You are considered to be covered by Original Medicare when you have activated both Medicare Part A and Medicare Part B.
We consider this being "bare" with Medicare
Part A is referenced to on your ID card as 'Hospital' coverage, but you can think of it as care that falls in the category of 'inpatient services,' or something you are doing somewhere where you are staying over night more than 24 hours. (Like, 3 days in the hospital for open-heart surgery, or 4 days in a skilled nursing/rehab facility after a knee replacement).
Part B is referenced to on your ID card as 'Medical' coverage, but you can think of it as care that falls under the category of 'outpatient services,' or something you are doing somewhere where you do not stay overnight and come home within 24 hours. (Like, an office visit with a doctor, going for an x-ray or bloodwork, and some surgical procedures such as cataracts).
Original Medicare covers only 80% of approved health care, healthcare services and healthcare supplies.
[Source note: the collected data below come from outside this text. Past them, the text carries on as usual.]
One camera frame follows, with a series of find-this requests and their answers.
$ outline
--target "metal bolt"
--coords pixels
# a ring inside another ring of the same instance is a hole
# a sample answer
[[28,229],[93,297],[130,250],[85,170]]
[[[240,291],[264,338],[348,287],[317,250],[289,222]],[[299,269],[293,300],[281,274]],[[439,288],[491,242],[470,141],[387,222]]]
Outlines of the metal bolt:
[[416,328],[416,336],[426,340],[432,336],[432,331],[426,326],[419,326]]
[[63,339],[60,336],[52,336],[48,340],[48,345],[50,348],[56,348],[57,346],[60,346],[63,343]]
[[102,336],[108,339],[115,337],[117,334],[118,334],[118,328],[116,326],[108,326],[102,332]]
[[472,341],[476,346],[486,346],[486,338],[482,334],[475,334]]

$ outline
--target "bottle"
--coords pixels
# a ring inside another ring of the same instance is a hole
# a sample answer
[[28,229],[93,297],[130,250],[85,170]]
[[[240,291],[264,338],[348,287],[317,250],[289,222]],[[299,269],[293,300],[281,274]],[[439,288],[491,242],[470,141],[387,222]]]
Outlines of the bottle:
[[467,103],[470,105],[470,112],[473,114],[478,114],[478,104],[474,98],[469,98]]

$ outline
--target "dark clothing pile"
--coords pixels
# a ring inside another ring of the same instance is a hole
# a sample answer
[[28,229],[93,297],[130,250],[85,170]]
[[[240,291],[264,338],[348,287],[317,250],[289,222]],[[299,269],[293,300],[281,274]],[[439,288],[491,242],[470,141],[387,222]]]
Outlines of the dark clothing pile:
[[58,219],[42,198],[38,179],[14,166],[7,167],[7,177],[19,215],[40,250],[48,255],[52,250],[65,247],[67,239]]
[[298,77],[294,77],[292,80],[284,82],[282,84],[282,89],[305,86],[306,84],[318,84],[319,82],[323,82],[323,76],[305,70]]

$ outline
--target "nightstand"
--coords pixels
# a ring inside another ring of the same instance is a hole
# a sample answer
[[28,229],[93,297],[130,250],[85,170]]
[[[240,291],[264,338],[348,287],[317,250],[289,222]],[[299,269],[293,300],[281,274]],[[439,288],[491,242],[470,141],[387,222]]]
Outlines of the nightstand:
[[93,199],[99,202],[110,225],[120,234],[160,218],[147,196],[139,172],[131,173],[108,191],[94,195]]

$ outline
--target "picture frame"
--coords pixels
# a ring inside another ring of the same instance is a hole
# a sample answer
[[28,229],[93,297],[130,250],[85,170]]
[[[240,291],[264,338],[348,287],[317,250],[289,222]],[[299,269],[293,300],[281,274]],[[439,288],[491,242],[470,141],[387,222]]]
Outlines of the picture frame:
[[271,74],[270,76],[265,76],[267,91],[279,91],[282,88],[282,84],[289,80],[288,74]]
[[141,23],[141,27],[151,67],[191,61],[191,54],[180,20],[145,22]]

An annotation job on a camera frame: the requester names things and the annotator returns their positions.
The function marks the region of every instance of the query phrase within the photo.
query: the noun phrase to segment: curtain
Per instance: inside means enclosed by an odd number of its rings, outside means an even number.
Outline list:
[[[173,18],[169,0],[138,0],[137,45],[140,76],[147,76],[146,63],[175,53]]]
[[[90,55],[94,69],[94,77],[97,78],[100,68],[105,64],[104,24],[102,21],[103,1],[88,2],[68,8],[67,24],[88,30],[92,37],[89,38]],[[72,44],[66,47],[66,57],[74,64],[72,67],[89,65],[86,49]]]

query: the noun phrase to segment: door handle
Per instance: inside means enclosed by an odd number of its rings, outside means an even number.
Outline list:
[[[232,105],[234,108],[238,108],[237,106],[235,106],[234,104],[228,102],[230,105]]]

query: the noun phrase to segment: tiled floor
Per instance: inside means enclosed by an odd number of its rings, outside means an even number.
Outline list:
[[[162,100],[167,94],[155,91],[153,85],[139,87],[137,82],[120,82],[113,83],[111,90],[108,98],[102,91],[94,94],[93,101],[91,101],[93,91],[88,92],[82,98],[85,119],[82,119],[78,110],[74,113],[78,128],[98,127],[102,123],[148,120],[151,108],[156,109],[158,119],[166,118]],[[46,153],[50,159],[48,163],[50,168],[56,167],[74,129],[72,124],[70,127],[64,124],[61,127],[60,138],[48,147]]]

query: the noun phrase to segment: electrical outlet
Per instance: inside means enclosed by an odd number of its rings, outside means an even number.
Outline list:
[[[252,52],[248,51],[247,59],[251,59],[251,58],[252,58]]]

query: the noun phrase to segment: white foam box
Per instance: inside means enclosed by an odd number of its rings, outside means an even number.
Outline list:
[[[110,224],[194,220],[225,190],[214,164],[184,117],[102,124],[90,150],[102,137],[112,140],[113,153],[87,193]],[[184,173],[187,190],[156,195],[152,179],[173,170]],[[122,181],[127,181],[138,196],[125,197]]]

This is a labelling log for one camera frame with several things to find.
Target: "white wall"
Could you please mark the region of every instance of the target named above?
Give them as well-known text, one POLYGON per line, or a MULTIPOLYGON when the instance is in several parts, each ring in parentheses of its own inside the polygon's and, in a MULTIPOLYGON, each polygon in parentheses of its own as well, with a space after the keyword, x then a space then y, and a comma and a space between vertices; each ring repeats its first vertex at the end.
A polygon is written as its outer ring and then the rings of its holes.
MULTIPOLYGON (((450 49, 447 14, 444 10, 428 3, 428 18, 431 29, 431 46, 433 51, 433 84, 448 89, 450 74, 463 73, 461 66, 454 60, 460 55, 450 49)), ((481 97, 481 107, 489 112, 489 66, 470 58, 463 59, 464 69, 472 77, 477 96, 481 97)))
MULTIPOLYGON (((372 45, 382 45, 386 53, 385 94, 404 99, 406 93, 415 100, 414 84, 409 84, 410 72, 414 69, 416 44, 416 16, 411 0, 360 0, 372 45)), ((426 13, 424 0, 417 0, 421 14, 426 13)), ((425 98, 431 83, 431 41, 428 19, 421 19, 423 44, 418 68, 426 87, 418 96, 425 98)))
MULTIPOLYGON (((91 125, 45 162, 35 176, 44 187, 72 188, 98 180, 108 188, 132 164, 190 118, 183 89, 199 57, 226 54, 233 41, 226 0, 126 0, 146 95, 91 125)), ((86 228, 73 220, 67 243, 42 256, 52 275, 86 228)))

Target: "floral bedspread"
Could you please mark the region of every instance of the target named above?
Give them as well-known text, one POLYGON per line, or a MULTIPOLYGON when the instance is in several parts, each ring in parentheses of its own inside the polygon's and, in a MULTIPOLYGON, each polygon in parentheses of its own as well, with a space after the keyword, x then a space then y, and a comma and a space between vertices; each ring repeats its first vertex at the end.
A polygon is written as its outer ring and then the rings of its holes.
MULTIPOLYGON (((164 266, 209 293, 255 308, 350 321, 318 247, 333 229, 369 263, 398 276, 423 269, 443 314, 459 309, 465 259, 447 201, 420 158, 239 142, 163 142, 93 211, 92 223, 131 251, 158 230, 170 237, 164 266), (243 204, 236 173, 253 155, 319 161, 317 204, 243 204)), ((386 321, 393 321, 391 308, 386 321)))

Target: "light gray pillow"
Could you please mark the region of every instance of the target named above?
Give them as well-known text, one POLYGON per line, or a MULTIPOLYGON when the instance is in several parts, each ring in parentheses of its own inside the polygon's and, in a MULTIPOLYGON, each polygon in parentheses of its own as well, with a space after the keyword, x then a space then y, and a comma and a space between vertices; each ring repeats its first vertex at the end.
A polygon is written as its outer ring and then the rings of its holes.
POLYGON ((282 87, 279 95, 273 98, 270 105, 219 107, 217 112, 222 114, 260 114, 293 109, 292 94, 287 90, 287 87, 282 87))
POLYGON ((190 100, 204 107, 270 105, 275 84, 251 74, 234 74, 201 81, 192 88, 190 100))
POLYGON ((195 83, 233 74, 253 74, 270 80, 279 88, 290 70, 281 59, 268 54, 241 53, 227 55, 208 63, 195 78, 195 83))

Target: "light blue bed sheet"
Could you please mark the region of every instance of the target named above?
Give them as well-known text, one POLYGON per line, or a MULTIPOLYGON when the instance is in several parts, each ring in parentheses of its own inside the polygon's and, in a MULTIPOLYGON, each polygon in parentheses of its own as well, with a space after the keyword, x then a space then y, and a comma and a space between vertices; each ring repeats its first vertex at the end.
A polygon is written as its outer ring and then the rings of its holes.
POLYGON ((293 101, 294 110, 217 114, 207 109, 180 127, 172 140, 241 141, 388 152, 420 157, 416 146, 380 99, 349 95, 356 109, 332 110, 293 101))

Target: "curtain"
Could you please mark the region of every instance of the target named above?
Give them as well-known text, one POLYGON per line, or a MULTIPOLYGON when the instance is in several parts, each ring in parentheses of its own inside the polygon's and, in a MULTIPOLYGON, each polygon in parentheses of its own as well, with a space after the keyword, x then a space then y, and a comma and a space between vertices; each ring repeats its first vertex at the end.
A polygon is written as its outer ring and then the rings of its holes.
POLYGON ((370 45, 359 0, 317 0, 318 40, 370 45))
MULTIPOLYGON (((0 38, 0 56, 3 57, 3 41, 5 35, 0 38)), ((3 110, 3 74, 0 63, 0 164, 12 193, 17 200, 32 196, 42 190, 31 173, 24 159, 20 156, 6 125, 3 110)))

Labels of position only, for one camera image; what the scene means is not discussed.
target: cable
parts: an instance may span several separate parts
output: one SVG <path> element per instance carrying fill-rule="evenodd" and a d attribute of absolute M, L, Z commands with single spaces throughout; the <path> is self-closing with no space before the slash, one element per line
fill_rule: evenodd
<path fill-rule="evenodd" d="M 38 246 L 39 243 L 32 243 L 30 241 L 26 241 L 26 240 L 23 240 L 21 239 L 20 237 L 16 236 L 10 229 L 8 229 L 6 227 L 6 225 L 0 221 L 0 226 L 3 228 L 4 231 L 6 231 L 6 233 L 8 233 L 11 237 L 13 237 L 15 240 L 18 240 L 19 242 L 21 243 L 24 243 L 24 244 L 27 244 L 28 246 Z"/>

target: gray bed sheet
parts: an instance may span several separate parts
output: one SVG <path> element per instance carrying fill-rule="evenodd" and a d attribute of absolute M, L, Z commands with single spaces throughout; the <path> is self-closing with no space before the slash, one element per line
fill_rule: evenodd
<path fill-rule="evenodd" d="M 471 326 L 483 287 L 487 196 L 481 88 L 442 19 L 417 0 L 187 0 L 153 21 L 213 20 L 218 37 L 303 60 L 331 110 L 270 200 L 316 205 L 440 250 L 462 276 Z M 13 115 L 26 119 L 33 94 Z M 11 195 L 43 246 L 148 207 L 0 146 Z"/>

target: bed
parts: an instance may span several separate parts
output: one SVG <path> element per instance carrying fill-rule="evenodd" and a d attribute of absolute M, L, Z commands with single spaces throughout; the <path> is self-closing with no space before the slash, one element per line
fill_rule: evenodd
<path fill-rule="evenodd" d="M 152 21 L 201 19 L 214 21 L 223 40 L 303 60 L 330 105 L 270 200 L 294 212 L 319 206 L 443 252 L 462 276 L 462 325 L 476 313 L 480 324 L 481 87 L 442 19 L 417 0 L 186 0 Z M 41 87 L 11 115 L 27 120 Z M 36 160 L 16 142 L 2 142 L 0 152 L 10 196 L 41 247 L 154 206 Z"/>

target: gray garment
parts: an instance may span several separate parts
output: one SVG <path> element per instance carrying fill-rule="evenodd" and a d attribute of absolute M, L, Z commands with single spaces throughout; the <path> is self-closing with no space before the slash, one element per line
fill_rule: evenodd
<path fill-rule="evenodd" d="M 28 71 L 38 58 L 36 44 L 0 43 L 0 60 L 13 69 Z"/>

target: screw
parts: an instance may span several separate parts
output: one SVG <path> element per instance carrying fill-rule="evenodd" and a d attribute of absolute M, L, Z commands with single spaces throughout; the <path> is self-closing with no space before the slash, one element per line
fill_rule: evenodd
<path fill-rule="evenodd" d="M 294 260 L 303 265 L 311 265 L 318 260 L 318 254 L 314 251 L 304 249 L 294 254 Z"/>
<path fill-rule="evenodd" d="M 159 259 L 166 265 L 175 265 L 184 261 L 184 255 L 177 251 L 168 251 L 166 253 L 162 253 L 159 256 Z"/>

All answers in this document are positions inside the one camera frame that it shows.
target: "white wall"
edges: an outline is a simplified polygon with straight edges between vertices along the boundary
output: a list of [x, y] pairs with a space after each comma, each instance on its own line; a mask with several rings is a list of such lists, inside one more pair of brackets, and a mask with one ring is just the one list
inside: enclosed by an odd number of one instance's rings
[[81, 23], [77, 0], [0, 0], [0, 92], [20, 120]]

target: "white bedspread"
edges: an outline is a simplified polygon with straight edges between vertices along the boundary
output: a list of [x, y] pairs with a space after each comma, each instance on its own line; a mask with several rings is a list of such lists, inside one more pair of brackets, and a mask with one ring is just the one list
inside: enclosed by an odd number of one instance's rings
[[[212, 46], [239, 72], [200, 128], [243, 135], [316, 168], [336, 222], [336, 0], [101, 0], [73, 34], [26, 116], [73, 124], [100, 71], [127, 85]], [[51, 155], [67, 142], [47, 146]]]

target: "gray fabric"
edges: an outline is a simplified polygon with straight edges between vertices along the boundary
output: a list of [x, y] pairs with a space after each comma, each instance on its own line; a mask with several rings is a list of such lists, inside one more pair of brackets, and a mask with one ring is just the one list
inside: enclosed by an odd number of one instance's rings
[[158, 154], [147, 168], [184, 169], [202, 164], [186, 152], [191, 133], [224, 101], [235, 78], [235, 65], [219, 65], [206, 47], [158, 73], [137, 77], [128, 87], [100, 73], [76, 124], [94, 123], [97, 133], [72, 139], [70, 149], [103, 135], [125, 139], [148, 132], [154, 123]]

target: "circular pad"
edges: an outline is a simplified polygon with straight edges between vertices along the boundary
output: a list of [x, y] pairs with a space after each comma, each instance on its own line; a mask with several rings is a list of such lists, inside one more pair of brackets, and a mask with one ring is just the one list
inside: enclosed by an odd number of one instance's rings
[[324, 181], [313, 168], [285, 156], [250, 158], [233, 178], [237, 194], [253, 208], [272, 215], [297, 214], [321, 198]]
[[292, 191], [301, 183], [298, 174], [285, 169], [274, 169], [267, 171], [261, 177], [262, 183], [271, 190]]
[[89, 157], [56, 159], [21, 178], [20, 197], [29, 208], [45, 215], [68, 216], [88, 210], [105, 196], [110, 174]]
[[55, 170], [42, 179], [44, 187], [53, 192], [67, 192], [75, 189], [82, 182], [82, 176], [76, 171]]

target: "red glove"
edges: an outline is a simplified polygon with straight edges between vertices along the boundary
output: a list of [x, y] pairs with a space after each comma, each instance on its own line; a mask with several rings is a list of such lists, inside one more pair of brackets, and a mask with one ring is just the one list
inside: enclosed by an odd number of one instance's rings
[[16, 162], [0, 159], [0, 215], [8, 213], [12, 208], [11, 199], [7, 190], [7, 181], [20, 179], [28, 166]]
You are responsible for an upfront deductible, and then you are required to pay your share of 20% of the remaining balance of the bill.
Services covered by Medicare must be medically necessary.
Original Medicare will cover many preventive services, like shots and screenings.
If you go to a doctor or other health care provider that accepts the Medicare-approved amount, your share of costs may be less. If you get a service that Medicare doesn’t cover, you pay the full cost.
There is no limit on what you’ll pay out-of-pocket in a year unless you buy a secondary insurance plan from a private Insurance company, like Medicare Advantage, or Medicare Supplement.
CRITICAL KEY: It is our honest opinion that Original Medicare Part A and Part B will NOT provide you with enough adequate coverage you want...or need...for you future financial security.